To develop a detailed understanding of the molecular processes underlying regulation of muscular function, we have developed procedures to exchange wildtype regulatory proteins (troponin, tropomyosin) for fluorescently labeled, wildtype and mutant proteins in demembranated muscle fibers. With this approach we can collect both structural and kinetic data about the movements of the regulatory proteins and their relevance for different steps in regulation (2,3).


Single molecule microscopy


To analyse the function of muscle and non-muscle myosins as well as kinesins we established techniques that allow to observe forces and movements generated by individual myosin or kinesin molecules (4) and to relate these to the binding and dissociation of individual, fluorescently labeled nucleotide molecules (ATP, ADP, nucleotide analogs) visualized as individual molecules in an evanescent field microscope (5).


Group members:

Prof. Dr. B. Brenner

PD. Dr. T. Kraft

B. Piep

P. Uta

C. v. Grumbkow

E. Mählmann

T. Mattei

T. Scholz

J. Köhler

G. Lübbe



Mechanical, biochemical and x-ray diffraction studies on demembranated muscle fibers.

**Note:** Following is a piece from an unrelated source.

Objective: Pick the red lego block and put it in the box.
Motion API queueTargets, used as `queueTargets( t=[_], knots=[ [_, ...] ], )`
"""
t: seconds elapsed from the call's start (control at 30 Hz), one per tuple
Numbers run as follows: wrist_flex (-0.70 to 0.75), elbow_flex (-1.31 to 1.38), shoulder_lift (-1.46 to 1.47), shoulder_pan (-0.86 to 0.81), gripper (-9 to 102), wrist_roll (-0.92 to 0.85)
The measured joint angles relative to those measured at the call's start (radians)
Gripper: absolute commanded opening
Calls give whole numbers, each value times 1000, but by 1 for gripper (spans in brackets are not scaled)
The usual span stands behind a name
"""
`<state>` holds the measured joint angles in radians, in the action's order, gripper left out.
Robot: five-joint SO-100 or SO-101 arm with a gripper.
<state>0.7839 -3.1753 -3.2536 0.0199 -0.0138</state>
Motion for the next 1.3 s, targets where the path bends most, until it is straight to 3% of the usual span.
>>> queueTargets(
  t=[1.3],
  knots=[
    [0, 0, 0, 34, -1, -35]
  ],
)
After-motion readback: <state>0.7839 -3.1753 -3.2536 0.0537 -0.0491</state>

Protein exchange in demembranated muscle fibers, analysis via confocal microscopy and fluorescence spectroscopy.


Single molecule fluorescence observed with an evanescent field microscope including FRET and fluorescence polarisation (binding/dissociation of ligands, substrates, products).


Recording of forces and movements of single molecules by microneedle/laser trap or systems developed from atomic force microscopy (AFM).


Key References:

  1. Köhler J, Winkler G, Schulte I, Scholz T, McKenna W, Brenner B, Kraft T. Mutation of the myosin converter domain alters cross-bridge elasticity. Proc Natl Acad Sci USA (in press).

  2. Brenner B, Kraft T, Yu LC, Chalovich JM. Thin filament activation probed by fluorescence of N-((2-Iodoacetoxy)ethyl)-N-methyl)amino-7-nitrobenz-2-oxa-1,3-diazole-labelled troponin I incorporated in skinned fibers of rabbit psoas muscle. Biophys J 1999;77: 2677-91.

  3. Brenner B., Chalovich JM. Kinetics of Thin Filament Activation Probed by Fluorescence of N-((2-Iodoacetoxy)ethyl)-N-methyl)amino-7-nitrobenz-2-oxa-1,3-diazole-labelled Troponin I Incorporated in Skinned Fibers of Rabbit Psoas Muscle. Implications for Regulation of Muscle Contraction. Biophys J 1999; 77: 2692-708.

  4. Ruff C, Furch M, Brenner B, Manstein D, Meyhöfer E. Single-molecule tracking of myosins with genetically engineered amplifier domains. Nature Struct Biol 2001; 8: 226-9.

  5. Brenner B, Kojima H. Effect of actin on ATP-hydrolysis of individual myosin molecules studied with evanescent-field microscopy. Biophys J 2001; 80: 579a.